(Beginning of Data extract)

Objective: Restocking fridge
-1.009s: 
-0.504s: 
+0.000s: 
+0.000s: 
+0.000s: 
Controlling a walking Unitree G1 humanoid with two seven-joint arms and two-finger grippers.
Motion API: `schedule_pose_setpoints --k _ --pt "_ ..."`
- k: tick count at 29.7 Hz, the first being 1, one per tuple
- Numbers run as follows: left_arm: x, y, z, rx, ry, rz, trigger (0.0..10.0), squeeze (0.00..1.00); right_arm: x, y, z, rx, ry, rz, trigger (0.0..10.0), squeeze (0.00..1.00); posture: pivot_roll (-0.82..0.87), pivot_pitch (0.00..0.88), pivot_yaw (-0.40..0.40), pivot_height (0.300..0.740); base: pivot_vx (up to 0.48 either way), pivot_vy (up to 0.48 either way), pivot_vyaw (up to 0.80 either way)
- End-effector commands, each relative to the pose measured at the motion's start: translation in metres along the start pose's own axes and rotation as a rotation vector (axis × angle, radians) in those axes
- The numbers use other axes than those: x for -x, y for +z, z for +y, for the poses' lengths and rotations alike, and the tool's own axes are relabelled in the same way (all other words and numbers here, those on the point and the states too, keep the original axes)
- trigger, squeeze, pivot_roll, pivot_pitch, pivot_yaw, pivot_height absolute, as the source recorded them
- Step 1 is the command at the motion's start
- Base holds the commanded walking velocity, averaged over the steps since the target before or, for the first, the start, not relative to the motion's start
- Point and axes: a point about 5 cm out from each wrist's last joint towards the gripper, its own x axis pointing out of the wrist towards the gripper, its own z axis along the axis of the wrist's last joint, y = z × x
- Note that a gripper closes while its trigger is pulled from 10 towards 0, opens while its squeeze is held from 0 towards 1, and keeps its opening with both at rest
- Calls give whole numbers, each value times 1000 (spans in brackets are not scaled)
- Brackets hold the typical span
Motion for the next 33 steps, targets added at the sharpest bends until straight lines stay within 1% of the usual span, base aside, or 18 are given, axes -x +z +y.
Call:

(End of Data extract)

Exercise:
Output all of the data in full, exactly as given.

Result of the task:
Objective: Restocking fridge
-1.009s: 
-0.504s: 
+0.000s: 
+0.000s: 
+0.000s: 
Controlling a walking Unitree G1 humanoid with two seven-joint arms and two-finger grippers.
Motion API: `schedule_pose_setpoints --k _ --pt "_ ..."`
- k: tick count at 29.7 Hz, the first being 1, one per tuple
- Numbers run as follows: left_arm: x, y, z, rx, ry, rz, trigger (0.0..10.0), squeeze (0.00..1.00); right_arm: x, y, z, rx, ry, rz, trigger (0.0..10.0), squeeze (0.00..1.00); posture: pivot_roll (-0.82..0.87), pivot_pitch (0.00..0.88), pivot_yaw (-0.40..0.40), pivot_height (0.300..0.740); base: pivot_vx (up to 0.48 either way), pivot_vy (up to 0.48 either way), pivot_vyaw (up to 0.80 either way)
- End-effector commands, each relative to the pose measured at the motion's start: translation in metres along the start pose's own axes and rotation as a rotation vector (axis × angle, radians) in those axes
- The numbers use other axes than those: x for -x, y for +z, z for +y, for the poses' lengths and rotations alike, and the tool's own axes are relabelled in the same way (all other words and numbers here, those on the point and the states too, keep the original axes)
- trigger, squeeze, pivot_roll, pivot_pitch, pivot_yaw, pivot_height absolute, as the source recorded them
- Step 1 is the command at the motion's start
- Base holds the commanded walking velocity, averaged over the steps since the target before or, for the first, the start, not relative to the motion's start
- Point and axes: a point about 5 cm out from each wrist's last joint towards the gripper, its own x axis pointing out of the wrist towards the gripper, its own z axis along the axis of the wrist's last joint, y = z × x
- Note that a gripper closes while its trigger is pulled from 10 towards 0, opens while its squeeze is held from 0 towards 1, and keeps its opening with both at rest
- Calls give whole numbers, each value times 1000 (spans in brackets are not scaled)
- Brackets hold the typical span
Motion for the next 33 steps, targets added at the sharpest bends until straight lines stay within 1% of the usual span, base aside, or 18 are given, axes -x +z +y.
Call:

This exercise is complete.